What is required: Using the listing below, output only the lines from the one that contains "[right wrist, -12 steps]" through the one that contains "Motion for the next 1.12", inclusive, exactly as given and without images.
========================================================================
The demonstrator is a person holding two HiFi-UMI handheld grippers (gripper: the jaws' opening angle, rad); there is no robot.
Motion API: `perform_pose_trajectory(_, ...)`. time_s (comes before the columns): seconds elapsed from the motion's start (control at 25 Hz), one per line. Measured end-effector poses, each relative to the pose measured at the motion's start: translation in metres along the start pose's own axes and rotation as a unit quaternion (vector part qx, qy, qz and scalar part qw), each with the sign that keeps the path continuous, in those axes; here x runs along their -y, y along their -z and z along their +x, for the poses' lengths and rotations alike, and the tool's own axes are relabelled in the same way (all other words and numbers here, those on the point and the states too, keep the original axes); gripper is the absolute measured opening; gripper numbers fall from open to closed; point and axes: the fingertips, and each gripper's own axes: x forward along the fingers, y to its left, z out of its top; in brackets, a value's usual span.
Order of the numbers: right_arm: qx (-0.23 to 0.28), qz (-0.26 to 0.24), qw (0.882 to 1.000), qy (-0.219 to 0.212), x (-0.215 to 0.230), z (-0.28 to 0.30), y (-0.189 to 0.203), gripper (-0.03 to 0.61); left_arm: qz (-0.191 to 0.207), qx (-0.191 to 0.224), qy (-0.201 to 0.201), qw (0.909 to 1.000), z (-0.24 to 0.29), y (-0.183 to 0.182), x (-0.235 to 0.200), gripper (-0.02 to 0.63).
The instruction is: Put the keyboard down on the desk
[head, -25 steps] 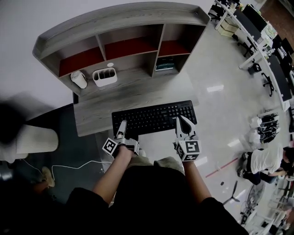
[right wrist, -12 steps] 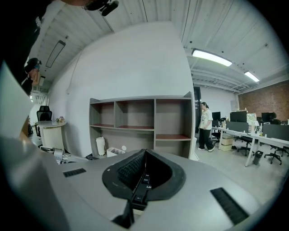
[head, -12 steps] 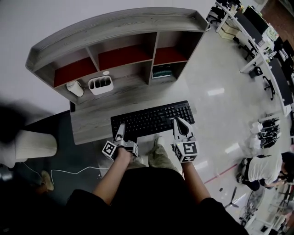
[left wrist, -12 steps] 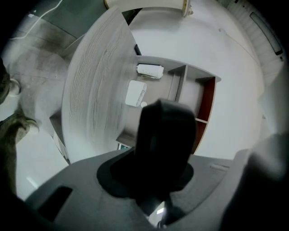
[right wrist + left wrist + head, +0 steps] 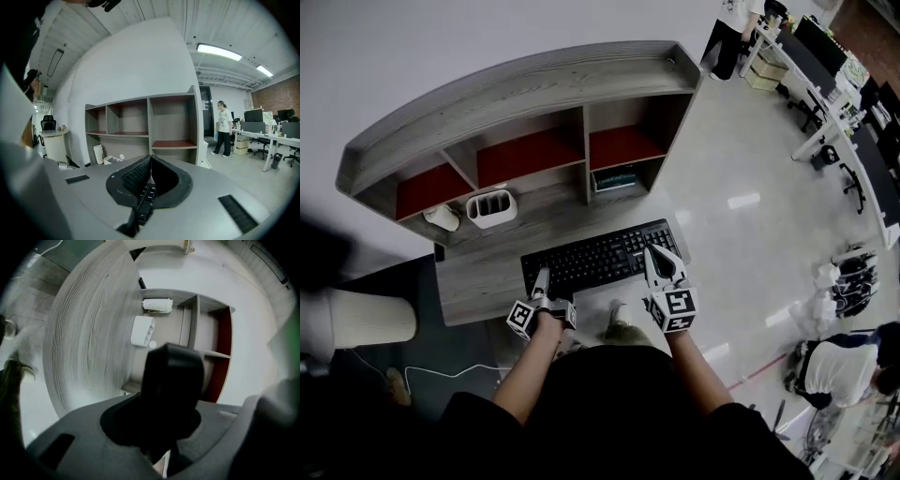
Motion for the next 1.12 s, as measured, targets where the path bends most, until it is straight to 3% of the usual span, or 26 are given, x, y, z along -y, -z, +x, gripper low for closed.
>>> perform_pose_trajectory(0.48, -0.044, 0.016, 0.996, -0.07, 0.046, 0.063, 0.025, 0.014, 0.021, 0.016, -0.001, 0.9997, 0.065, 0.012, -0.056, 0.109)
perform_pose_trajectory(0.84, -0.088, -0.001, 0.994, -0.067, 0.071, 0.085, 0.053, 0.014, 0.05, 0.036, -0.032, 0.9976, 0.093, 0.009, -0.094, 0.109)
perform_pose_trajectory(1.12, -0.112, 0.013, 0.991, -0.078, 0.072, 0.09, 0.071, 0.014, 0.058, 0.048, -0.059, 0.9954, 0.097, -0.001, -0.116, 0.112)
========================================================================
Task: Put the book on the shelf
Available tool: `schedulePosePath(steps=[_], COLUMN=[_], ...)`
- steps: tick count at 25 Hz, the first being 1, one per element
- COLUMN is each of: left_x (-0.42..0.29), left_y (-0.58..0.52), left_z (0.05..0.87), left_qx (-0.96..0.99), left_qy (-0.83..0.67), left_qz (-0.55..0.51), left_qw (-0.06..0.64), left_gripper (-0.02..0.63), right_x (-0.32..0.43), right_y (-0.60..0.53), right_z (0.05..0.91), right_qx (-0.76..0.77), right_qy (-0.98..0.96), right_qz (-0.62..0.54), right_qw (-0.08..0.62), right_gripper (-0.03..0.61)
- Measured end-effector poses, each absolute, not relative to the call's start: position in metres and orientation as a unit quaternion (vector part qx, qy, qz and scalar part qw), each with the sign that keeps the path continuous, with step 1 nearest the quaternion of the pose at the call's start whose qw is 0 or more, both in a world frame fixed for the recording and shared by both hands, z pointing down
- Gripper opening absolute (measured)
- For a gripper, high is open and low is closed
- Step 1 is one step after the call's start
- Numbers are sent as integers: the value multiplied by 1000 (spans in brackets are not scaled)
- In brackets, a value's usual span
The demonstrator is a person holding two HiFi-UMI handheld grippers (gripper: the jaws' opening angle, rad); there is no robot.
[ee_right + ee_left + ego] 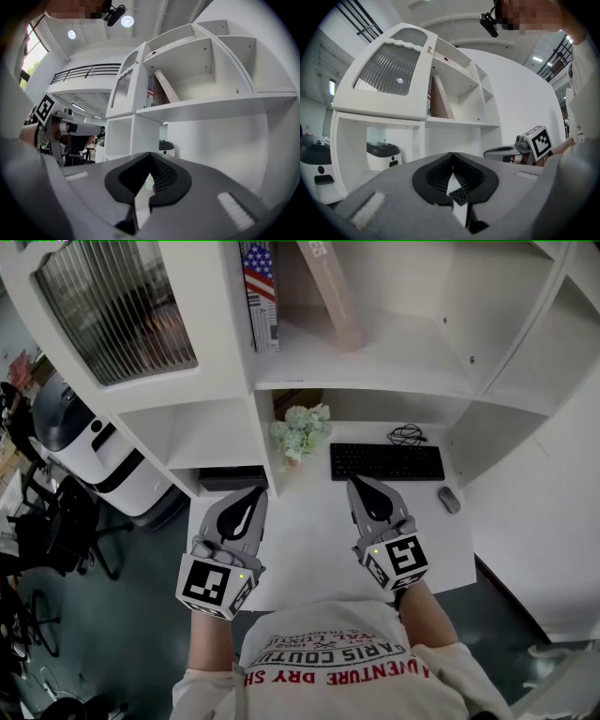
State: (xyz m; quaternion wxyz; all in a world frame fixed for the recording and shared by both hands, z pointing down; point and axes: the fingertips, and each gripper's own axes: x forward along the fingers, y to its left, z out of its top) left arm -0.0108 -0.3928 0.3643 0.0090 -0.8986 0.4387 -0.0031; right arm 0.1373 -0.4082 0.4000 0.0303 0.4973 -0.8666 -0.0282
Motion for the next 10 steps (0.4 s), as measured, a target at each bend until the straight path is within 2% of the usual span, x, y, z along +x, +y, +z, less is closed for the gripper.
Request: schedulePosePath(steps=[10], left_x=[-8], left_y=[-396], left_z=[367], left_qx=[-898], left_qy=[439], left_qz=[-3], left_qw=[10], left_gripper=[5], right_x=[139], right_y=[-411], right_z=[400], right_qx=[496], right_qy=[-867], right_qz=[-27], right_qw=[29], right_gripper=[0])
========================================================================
Solution to this task:
[right wrist, -12 steps] 
[head, -12 steps] 
[left wrist, -12 steps] 
[right wrist + left wrist + head, +0 steps] 
Motion for the next 1.12 s, as measured, targets where the path bends most, until it is straight to 3% of the usual span, or 26 are given, x, y, z along -y, -z, +x, gripper low for closed.

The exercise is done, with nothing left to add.